19 marzo 2023
IV domenica di Quaresima A
Gv 9,1-41
19 marzo 2023
IV domenica di Quaresima A
Gv 9,1-41
Il cieco nato è il simbolo dell’uomo, di ogni uomo, di ciascuno di noi, nessuno escluso, questa è la buona notizia: Gesù, l’inviato, ci passa accanto in mille modi, ci apre gli occhi per fare di noi creature nuove, libere, consapevoli, responsabili insieme agli altri della vita. Vedere fisicamente è metafora della facoltà critica e della coscienza che consente alla persona umana scelte libere e responsabili, soprattutto nei rapporti con Dio, cioè nella dimensione religiosa della vita. La fede è una cosa, la coscienza della fede è un’altra e corrispondono a momenti diversi. Il cieco nato, prima vede poi crede nel momento in cui trovandosi nuovamente di fronte a Gesù che si rivela, riconosce in lui la causa della sua libertà.
Quest’uomo è cieco dalla nascita, non sa cosa significa vedere e non ne sente nemmeno la mancanza; subisce la sua situazione in modo assolutamente fatalista. Sicuramente egli stesso pensa che in un modo o nell’altro la sua cecità è l’effetto di una colpa. Gesù libera quest’uomo restituendolo ad una rinnovata coscienza di sé come persona voluta, amata e rispettata da Dio.

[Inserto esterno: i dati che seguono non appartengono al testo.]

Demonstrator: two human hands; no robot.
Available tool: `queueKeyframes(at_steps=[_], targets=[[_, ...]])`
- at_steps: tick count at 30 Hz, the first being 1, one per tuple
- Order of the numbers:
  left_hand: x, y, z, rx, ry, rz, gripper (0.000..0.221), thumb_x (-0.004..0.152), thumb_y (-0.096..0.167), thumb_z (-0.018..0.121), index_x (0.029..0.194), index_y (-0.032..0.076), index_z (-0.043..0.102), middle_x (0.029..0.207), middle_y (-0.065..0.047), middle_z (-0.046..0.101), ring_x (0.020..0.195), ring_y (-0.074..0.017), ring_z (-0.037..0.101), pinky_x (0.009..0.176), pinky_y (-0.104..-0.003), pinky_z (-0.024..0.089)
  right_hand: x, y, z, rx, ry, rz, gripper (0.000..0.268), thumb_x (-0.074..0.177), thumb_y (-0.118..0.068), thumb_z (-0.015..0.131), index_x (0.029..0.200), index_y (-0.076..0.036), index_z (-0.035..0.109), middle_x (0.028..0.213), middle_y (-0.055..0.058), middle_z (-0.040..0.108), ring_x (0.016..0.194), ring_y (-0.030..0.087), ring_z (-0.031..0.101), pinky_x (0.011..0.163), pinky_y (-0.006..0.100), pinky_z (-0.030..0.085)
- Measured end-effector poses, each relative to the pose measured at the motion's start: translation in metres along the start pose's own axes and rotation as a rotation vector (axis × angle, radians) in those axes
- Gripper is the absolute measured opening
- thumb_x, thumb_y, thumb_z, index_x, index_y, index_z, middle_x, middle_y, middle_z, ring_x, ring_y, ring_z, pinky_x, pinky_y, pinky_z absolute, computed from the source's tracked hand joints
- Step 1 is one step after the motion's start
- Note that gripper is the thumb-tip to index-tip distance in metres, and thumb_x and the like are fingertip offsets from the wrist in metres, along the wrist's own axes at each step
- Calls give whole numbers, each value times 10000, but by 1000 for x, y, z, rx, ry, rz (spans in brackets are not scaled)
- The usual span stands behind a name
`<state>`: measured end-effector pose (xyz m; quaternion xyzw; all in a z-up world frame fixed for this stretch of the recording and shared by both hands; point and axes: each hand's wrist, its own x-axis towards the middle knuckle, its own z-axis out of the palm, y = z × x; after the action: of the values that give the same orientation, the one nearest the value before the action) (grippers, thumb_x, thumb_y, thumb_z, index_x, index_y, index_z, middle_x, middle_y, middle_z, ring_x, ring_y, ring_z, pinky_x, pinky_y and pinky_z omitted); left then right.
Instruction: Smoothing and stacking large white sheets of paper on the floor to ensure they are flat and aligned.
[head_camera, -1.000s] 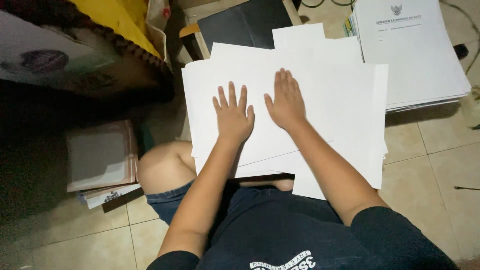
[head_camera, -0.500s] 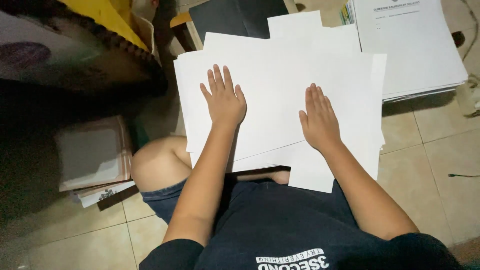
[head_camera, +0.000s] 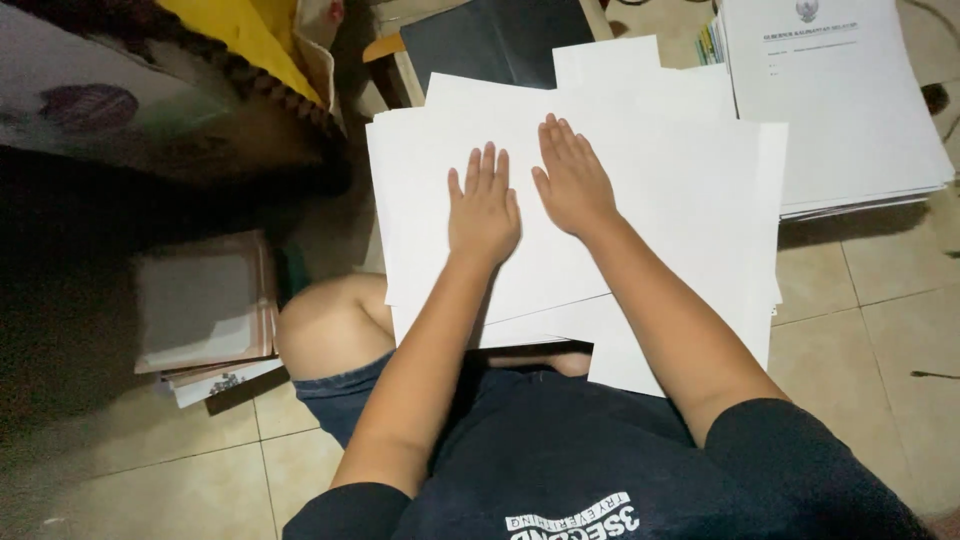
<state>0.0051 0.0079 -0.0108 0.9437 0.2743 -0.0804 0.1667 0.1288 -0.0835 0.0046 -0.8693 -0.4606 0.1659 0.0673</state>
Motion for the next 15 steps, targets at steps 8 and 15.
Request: queueKeyframes(at_steps=[8, 15], targets=[[-14, -79, 13, -139, 234, -341, 638, 1079, 340, 276, 1627, 21, 202, 1696, -216, 138, 1579, -353, 98, 1247, -599, 67, -55, 71, -9, 1, 90, 216, 593, 1111, -265, 305, 1609, 50, 243, 1690, 221, 178, 1574, 284, 113, 1274, 420, 32], [-32, 28, 5, -86, 42, -19, 612, 1060, 328, 245, 1629, 102, 237, 1704, -183, 142, 1583, -351, 61, 1247, -595, 36, -60, 4, 17, 29, 31, 13, 619, 1087, -282, 357, 1595, 57, 255, 1671, 254, 218, 1568, 336, 152, 1270, 448, 52]])
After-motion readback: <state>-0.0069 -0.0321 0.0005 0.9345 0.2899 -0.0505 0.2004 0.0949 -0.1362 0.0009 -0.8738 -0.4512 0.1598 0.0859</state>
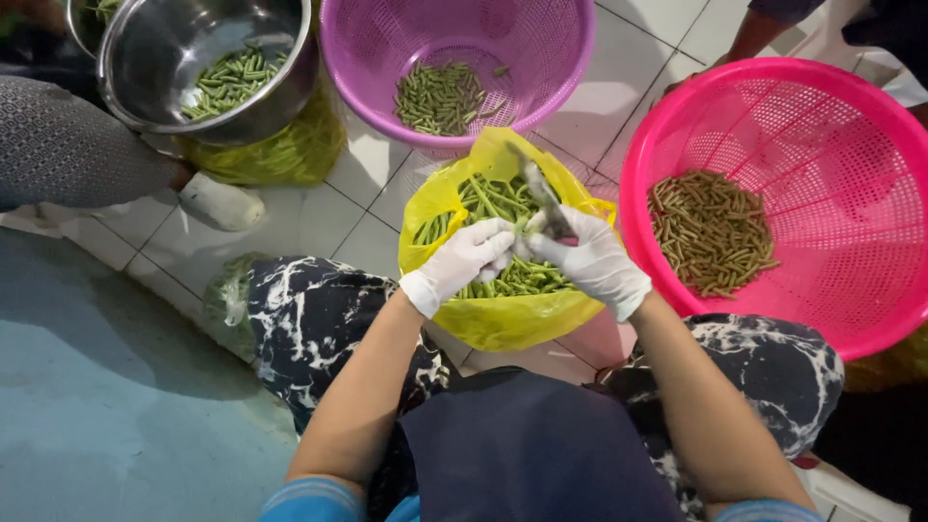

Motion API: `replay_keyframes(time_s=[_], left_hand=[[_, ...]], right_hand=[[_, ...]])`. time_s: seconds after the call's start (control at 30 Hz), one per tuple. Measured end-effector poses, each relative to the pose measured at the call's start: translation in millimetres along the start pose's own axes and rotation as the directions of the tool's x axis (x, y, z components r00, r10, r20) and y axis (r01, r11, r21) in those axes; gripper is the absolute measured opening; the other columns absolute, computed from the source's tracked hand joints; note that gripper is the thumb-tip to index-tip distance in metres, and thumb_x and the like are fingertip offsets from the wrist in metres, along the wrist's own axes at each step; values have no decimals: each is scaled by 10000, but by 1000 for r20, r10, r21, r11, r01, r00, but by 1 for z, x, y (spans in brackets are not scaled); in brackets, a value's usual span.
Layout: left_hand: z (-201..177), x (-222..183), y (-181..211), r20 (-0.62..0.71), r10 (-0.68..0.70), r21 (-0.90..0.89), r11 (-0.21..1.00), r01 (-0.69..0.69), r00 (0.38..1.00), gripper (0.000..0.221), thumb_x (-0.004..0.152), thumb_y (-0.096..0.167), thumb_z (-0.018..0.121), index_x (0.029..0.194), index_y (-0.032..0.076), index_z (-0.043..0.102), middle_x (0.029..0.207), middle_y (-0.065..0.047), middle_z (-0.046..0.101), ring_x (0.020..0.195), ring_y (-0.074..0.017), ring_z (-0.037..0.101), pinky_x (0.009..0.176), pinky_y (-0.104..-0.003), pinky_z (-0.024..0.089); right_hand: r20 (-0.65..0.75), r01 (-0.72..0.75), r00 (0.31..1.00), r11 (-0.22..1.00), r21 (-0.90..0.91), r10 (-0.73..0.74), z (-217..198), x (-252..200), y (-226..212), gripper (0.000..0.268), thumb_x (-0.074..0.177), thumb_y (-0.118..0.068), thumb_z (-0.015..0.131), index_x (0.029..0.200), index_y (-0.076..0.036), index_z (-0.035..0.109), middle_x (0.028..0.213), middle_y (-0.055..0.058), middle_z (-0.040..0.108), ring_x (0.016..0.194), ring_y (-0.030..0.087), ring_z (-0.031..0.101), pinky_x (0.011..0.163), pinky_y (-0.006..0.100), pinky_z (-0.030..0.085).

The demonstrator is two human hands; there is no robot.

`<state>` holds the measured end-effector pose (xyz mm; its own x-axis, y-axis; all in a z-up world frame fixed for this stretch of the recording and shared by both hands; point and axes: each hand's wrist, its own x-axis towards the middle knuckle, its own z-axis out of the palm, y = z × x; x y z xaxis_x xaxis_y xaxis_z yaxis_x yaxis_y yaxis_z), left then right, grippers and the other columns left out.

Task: A person wearing gloves uses a knife to trim the ends of green beans and sorts them into a yellow plastic bag while sitting on the floor.

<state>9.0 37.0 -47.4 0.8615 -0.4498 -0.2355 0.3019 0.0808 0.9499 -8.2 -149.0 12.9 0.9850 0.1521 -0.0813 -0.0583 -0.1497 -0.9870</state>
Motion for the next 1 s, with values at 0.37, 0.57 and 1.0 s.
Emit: replay_keyframes(time_s=[0.37, 0.57, 1.0], left_hand=[[6, -15, 37, 181, 65, -118, 992, -44, 981, 524, 882, 68, 448, 1378, -63, 345, 684, -74, 540, 498, -48, 378, 442, -176, 255], [12, -6, 12, 155, -24, 4, 1000, 24, 988, 319, 908, 73, 484, 1226, 43, 486, 655, -71, 579, 476, -69, 463, 418, -171, 324], [5, -11, 23, -9, -82, 233, 969, 82, 997, 119, 969, 156, 511, 978, 107, 619, 595, 33, 442, 534, -71, 398, 504, -189, 391]], right_hand=[[-403, -63, 894, 838, -542, -194, -34, -12, -13, 378, 855, -204, 652, 1217, -157, 552, 743, 138, 635, 742, 306, 640, 674, 425, 497], [-197, 117, 961, 930, -347, -195, 25, -27, 8, 189, 828, -129, 698, 994, -205, 649, 840, 19, 690, 798, 182, 684, 750, 315, 536], [-74, 22, 994, 827, -562, -76, 26, -28, -6, 419, 965, -413, 416, 1380, -358, 442, 1077, 98, 666, 991, 338, 637, 933, 477, 504]])
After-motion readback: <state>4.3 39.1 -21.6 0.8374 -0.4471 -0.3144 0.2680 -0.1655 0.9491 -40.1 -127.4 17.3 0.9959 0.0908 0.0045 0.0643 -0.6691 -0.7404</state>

Siamo nella festa delle capanne, nella quale protagoniste sono l’acqua e la luce. E’ l’acqua della piscina di Siloe che esce dal Tempio percorrendo un lungo tunnel sotterraneo, e che in quell’occasione veniva attinta dal grande sacerdote, portata processionalmente per essere versata sull’altare a propiziare le piogge autunnali. In questo contesto Gesù ha proclamato che lui è l’acqua viva: Chi ha sete venga a me e beva (Gv 7,37). Ma è anche una festa della luce di cui in quella circostanza, si illuminava tutta la città e nel cuore di questa festa Gesù proclama solennemente di essere lui la luce del mondo e che chi aderisce a lui non camminerà nelle tenebre, ma avrà la luce della vita (Gv 8,12). Attraverso la guarigione dell’uomo che non ha mai visto la luce Gesù manifesta questo concretamente. Il cieco, che può finalmente utilizzare i suoi occhi per vedere, diventa simbolo e metafora di una liberazione della mente e della coscienza, un’illuminazione che consente di orientarsi nella vita, di valutare e decidere senza più sottomissione se non alla volontà di Dio che si manifesta nell’essere umano di Gesù.
Per il cieco nato, vedere significa diventare capace di uno sguardo critico, che non si lascia più sottomettere neppure dall’incalzare delle domande e dal disprezzo di cui è fatto oggetto da parte dei farisei e di reggere anche alla curiosità e alle chiacchere ella gente, compresi i discepoli che chiedono a Gesù per colpa di chi quest’uomo sia nato così.
Quello che so, dice il cieco ai suoi giudici, è prima ero cieco ed ora vedo e che questo è merito di un uomo che mi ha “unto” gli occhi e mi ha detto di lavarmi alla piscina dell’inviato. Quest’uomo non può che venire da Dio, perché altrimenti non avrebbe potuto fare nulla. L’essenziale per quest’uomo non è quello che pensano i suoi giudici o la gente, ma l’uomo nuovo che lui è diventato nel momento in cui finalmente è stato liberato da ciò che faceva di lui un mendicante colpevole per giunta del suo male.
E’ interessante come il riconoscimento di Gesù avviene in un momento successivo. In fondo a Dio quel che interessa prima della fede in Lui è che l’uomo stia bene. Il riconoscimento viene dopo: Gesù avendo saputo che lo avevano cacciato fuori, incontratolo gli disse: tu credi nel Figlio dell’uomo? E chi è? Tu l’hai visto … Io credo Signore! Il cieco vede di nuovo colui che, senza chiedergli nulla, lo ha liberato, lo riconosce. Questo la dice lunga anche su di noi che a volte crediamo più per sentito dire che per una consapevolezza personale. Anche il racconto della samaritana finisce con la gente del villaggio che dice alla donna: “Non è più per la tua parola che noi crediamo; ma perché noi stessi abbiamo udito e sappiamo che questi è veramente il salvatore del mondo” (Gv 4, 42).
Il racconto del cieco nato termina con Gesù che chiede a noi l’umiltà di riconoscere che tutti abbiamo bisogno di essere liberati dai pregiudizi che ci accecano rendendoci responsabili della nostra cecità in umanità e perciò anche religiosa: Se foste ciechi, non avreste alcun peccato; ma siccome dite: Noi vediamo, il vostro peccato rimane.